Whole cell patch-clamp techniques A drop of cell suspension was added to the Tyrode's solution in recording chamber (volume 1 mL) mounted on an inverted microscope (Olympus IX 70, Japan). After the cells attached the bottom, the bath was perfused at a flow rate at 2 mL/min with different external solution continuously gassed with O₂. Membrane currents and AP were recorded using whole-cell patch-clamp technique in either voltage or current clamp mode with a patch-clamp amplifier^[10] (Axopatch 200B, Axon Instrument, USA). Micropipette was pulled with a vertical puller PP-830 (Narishige, Tokyo, Japan), which had a tip resistance of 2-4 M¸ when filled with pipette solution. Ag-AgCl electrode was used as the reference electrode. After the whole cell configuration was achieved, AP was recorded in current clamp mode and membrane currents were recorded in voltage clamp mode under control condition, first till the record was stable, then the external solution containing different concentration of GB was changed and the experiments were repeated again. The experiment protocol and data acquisitions were performed with Pclamp 6.0.3 running on a personal computer. Single GB concentration was applied on each guinea pig ventricular myocyte.

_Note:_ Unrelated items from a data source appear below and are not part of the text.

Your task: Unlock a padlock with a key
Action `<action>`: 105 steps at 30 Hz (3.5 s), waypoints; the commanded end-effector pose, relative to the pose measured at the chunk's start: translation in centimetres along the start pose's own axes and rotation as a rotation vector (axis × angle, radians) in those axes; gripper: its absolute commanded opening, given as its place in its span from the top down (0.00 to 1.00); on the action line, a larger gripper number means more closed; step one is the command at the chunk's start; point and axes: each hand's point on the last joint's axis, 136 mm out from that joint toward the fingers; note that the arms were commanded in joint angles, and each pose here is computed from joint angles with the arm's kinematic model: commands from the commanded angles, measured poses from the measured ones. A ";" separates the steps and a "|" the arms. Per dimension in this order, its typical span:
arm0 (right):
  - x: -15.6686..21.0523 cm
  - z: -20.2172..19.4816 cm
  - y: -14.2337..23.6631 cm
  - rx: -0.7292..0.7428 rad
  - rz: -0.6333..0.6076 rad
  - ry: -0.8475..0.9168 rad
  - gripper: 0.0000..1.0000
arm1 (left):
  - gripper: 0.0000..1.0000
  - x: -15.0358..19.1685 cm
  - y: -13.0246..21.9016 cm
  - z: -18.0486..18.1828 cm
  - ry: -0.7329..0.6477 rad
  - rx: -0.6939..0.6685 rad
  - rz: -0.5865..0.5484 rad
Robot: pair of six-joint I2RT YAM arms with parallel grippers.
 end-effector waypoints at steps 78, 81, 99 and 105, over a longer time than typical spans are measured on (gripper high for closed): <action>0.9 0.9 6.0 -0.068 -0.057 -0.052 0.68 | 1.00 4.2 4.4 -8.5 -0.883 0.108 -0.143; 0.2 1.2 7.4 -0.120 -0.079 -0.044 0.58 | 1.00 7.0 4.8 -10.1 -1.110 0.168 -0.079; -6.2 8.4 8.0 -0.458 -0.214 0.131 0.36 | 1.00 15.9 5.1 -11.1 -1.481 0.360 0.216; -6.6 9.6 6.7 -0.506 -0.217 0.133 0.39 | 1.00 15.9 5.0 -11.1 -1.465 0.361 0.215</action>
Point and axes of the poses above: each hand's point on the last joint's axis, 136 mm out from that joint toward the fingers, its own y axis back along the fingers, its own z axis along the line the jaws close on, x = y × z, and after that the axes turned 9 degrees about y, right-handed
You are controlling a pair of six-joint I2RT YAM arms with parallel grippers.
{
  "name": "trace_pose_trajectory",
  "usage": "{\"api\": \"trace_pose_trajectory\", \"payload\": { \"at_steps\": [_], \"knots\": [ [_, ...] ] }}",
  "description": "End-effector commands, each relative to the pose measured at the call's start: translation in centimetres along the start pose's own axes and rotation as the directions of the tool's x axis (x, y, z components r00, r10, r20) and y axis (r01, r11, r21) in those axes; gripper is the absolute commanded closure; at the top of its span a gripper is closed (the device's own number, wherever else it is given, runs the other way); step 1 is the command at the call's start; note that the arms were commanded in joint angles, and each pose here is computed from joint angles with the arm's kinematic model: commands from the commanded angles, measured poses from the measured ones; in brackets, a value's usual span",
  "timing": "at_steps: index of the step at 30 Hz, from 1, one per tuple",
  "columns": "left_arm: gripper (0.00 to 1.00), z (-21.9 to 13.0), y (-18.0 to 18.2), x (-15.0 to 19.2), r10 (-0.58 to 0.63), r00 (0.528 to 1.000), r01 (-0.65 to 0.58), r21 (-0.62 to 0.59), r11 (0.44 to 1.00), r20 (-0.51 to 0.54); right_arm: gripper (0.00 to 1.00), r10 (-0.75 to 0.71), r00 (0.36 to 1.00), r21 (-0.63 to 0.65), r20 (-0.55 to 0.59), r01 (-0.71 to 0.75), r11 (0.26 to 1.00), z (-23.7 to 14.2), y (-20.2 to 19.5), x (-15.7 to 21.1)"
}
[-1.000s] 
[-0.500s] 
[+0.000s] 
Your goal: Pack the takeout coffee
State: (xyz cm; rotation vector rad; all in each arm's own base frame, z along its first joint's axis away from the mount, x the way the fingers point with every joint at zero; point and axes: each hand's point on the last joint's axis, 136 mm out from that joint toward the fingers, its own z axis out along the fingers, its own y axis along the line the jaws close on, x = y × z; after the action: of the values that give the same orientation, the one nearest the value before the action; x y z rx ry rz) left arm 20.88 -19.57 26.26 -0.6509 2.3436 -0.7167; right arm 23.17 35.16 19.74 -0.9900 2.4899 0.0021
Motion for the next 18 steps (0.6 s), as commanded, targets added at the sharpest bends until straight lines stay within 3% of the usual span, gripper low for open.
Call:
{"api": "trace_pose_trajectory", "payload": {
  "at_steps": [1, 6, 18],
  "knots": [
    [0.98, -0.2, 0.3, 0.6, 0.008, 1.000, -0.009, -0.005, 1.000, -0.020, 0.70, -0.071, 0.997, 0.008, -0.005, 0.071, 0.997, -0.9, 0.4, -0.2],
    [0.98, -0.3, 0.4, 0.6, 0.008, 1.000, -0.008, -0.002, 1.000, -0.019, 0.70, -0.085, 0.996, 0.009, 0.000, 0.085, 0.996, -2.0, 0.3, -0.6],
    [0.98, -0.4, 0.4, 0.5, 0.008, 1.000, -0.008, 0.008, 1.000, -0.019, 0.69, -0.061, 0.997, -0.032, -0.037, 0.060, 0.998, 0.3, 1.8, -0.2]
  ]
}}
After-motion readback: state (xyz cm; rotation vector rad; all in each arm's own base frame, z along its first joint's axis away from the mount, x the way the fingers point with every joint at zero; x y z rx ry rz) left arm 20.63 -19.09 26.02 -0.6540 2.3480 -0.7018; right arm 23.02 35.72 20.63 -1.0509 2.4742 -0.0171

Statistics Data were analyzed by paired Student's t-test. P<0.05 was considered as statistically significant difference. All data presented as mean±SD.

RESULTS

Effect of GB on AP AP in guinea pig ventricular myocytes was evoked by a step current pulse of 500 pA , 5-ms duration at the frequency of 1 Hz. GB shortened the APD in a concentration-dependent manner (Fig 1). GB 0.1, 1, and 10 µmol/L decreased APD₅₀ from 364±25 to 336±23 ms (n=5, P>0.05), 348±35 to 285±33 ms (n=5, P<0.01), and(446±33 to 317±33 ms (n=5, P<0.01) , respectively; APD₉₀ from 430±24 to 376±33 ms (n=5, P>0.05), 438±74 to 361±48 ms (n=5, P<0.01), 527±18 to 389±41 ms (n=5, P<0.01), respectively. RP and other parameters of AP had no significant change (Tab 1).

Fig 1. Effect of GB on action potential in guinea pig ventricular myocyte. APA: action potential amplitude.

Tab 1. Effect of GB on resting potential (RP), action potential amplitude(APA), APD in guinea pig ventricular myocytes. n=5. Mean±SD. ^cP<0.01 vs control.

Effect of GB on I_K and I_{K tail} I_K in guinea pig ventricular myocyts were recorded by a depolarizing pulse from holding potential -40 mV to +50 mV with step of 10 mV at the frequency of 0.2 Hz. The step pulse duration was 5 s. Holding potential of -40 mV were used to inactivate I_Na and T-type Ca²⁺ current. External solution contained nifedipine 1 µmol/L and glybenclamide 10 µmol/L to block I_Ca-L and I_K-ATP. The results showed that GB increased the density of I_K in a concentration-dependent manner (Fig 2). The current density-voltage relationship of I_K was shown in Fig 3. GB 0.1, 1, and 10 µmol/L increased I_K from (8.1±0.9) to (9.7±0.9) (n=6, P<0.05), (7.5±1.1) to (10.7±1.4) (n=6, P<0.01), (9.5±1.0) to (14.8±1.5) pA/pF (n=6, P<0.05), respectively at the testing potential of +50 mV. GB also increased I_K-tail in a concentration-dependent manner, GB 0.1, 1, and 10 µmol/L increased I_K-tail from (3.1±0.3) to (3.4±0.3) pA/pF (n=6, P<0.01), (3.3±0.3) to (4.1±0.5) pA/pF (n=6, P<0.01), (3.5±0.8) to (4.8±1.0) pA/pF (n=6, P<0.01), respectively at the testing potential of +50 mV.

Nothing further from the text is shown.